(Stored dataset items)
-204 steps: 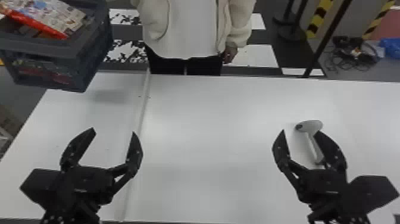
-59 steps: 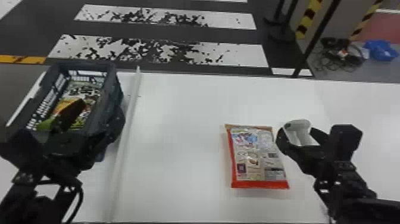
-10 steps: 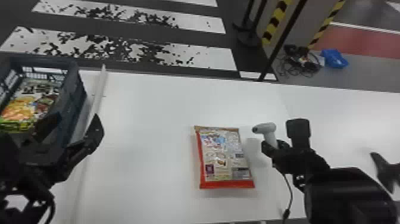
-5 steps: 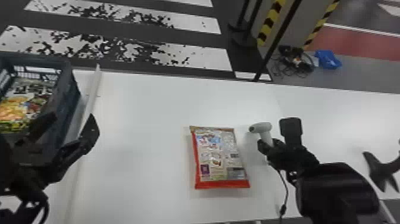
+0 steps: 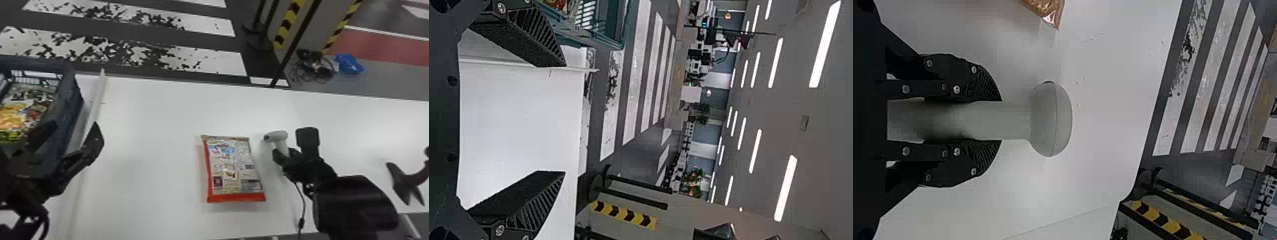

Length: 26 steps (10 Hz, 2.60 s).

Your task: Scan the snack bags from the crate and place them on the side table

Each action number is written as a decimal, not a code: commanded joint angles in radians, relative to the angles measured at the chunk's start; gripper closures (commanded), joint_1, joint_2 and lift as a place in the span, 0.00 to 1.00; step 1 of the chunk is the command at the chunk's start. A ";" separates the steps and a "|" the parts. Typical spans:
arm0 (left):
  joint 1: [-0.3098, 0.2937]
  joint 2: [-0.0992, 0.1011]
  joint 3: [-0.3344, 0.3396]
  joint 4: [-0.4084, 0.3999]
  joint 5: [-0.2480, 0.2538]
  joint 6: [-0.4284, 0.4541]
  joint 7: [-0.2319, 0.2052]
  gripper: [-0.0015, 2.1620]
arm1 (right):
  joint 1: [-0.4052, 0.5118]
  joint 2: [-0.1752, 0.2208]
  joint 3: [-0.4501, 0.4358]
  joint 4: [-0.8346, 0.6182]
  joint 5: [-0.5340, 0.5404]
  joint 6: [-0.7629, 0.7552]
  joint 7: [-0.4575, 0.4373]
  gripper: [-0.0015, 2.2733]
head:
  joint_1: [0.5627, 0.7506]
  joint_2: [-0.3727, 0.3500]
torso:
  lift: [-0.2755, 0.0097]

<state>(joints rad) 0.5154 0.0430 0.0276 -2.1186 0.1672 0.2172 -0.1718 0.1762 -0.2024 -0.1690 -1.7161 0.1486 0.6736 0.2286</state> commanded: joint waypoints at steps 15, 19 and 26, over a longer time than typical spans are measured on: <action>0.002 0.003 0.000 0.008 0.005 0.000 -0.002 0.05 | 0.213 0.032 -0.133 -0.355 -0.288 0.304 0.311 0.04 | 0.70 0.30 | 0.64; -0.002 0.003 -0.002 0.012 0.006 0.000 -0.002 0.05 | 0.172 0.026 -0.161 -0.323 -0.339 0.439 0.403 0.04 | 0.70 0.34 | 0.64; -0.003 0.003 0.000 0.015 0.015 0.000 -0.008 0.05 | 0.109 0.006 -0.153 -0.208 -0.336 0.461 0.499 0.04 | 0.70 0.36 | 0.64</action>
<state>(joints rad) 0.5127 0.0461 0.0276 -2.1035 0.1780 0.2169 -0.1785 0.2920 -0.1947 -0.3243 -1.9361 -0.1916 1.1345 0.7241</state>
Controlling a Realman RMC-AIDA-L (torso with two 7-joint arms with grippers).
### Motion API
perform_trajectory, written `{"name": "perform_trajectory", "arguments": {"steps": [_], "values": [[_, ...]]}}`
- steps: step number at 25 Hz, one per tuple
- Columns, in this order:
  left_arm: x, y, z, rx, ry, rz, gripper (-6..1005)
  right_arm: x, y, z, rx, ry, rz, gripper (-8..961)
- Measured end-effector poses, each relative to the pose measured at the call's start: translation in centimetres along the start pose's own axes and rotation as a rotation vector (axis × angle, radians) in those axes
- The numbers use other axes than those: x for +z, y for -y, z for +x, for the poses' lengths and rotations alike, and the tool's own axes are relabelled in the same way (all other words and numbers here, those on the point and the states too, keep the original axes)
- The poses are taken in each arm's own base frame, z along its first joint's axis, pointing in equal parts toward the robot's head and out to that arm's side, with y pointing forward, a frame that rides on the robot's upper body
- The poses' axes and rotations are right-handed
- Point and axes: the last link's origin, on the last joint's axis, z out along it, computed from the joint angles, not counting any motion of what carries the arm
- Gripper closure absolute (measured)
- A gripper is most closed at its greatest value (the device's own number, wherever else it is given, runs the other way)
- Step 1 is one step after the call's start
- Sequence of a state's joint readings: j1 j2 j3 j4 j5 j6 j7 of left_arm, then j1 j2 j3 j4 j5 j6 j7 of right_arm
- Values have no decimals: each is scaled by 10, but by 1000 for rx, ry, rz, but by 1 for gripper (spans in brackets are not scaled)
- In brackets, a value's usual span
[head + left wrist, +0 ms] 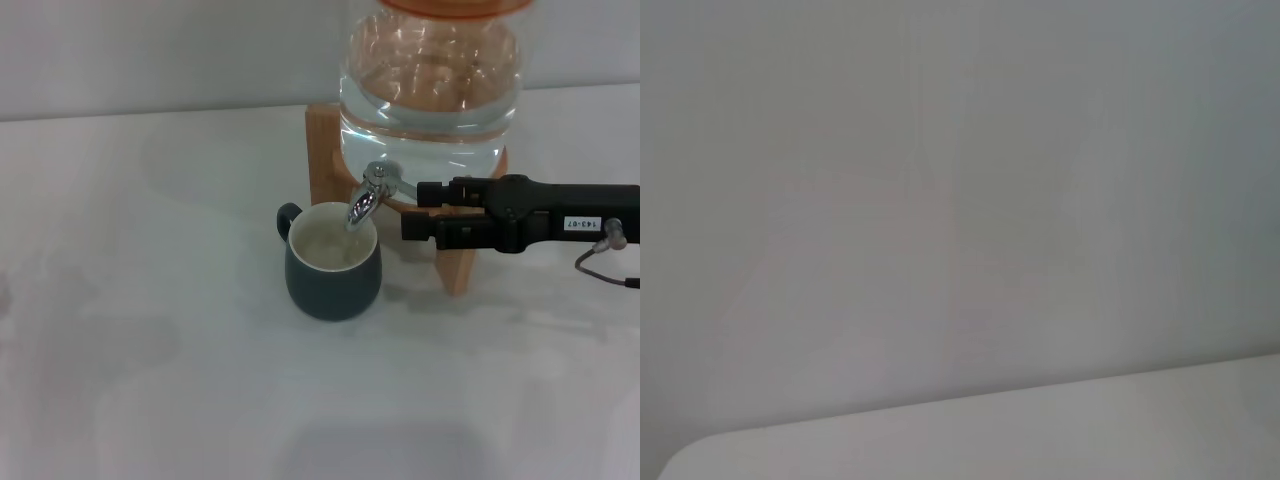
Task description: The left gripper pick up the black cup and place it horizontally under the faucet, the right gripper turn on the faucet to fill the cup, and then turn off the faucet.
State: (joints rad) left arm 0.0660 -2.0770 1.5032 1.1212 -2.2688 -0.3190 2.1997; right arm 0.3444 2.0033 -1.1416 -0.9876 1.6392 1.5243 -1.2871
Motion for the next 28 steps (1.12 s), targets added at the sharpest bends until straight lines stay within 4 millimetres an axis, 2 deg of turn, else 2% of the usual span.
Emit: {"name": "perform_trajectory", "arguments": {"steps": [7, 11, 15, 20, 23, 28], "values": [[0, 0, 0, 1, 0, 0, 724, -7, -12, -3, 1, 8, -81, 112], [0, 0, 0, 2, 1, 0, 724, -20, -15, -9, -6, 42, -99, 112], [1, 0, 1, 7, 0, -2, 724, -41, -7, -13, -16, 48, -36, 111], [2, -4, 2, 26, -1, -15, 724, -84, 17, -16, -69, 29, 165, 111], [2, -7, 3, 31, -3, -26, 724, -120, 35, -18, -83, 39, 341, 111], [2, -10, 5, 46, -10, -40, 724, -179, 53, -27, -120, 145, 597, 111]]}}
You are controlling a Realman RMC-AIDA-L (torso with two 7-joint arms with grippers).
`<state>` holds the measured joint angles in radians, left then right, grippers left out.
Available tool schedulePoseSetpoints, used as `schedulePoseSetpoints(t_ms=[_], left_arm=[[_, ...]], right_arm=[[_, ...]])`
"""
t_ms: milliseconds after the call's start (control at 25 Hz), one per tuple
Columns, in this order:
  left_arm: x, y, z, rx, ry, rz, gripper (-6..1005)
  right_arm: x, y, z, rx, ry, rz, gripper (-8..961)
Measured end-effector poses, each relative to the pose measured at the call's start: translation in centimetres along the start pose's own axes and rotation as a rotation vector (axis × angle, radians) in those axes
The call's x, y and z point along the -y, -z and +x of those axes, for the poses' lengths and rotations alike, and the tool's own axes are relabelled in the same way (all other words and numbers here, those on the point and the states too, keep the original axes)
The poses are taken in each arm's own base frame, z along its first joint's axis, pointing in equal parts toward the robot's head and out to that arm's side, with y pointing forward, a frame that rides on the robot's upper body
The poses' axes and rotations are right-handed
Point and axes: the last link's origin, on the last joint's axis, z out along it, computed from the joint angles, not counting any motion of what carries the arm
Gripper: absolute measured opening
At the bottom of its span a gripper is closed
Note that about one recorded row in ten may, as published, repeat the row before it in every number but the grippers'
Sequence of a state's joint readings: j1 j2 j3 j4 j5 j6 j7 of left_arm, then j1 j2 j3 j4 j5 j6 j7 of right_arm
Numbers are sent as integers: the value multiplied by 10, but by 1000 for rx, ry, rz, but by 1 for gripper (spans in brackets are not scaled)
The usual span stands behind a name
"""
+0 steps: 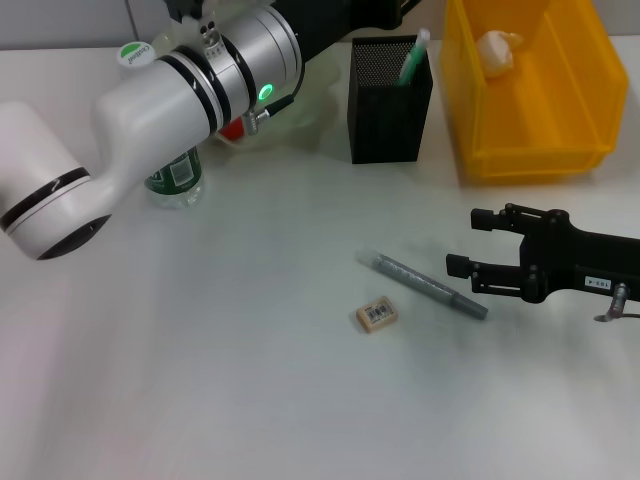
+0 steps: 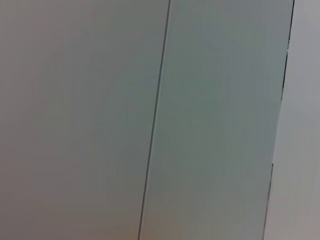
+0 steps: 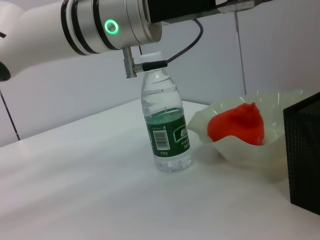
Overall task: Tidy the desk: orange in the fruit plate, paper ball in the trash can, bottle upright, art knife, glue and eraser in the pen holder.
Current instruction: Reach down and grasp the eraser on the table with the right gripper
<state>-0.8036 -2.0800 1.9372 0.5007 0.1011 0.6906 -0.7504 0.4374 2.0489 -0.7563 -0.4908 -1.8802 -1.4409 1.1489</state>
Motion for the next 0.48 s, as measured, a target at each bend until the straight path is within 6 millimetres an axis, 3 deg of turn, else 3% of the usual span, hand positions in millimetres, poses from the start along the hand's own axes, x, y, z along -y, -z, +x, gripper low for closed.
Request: schedulePoseSetpoints(t_ms=[480], left_arm=[[-5,4,1,-24,15,-31,533]], right_arm=[[0,0,0,5,-3,4,771]])
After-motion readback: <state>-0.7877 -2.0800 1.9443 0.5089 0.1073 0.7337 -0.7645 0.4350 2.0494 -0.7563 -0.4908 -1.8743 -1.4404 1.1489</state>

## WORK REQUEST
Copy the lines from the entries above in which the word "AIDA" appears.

## RESPONSE TO THIS EXERCISE
Controlling a Realman RMC-AIDA-L (torso with two 7-joint arms with grippers).
You are controlling a Realman RMC-AIDA-L (torso with two 7-joint arms with grippers).

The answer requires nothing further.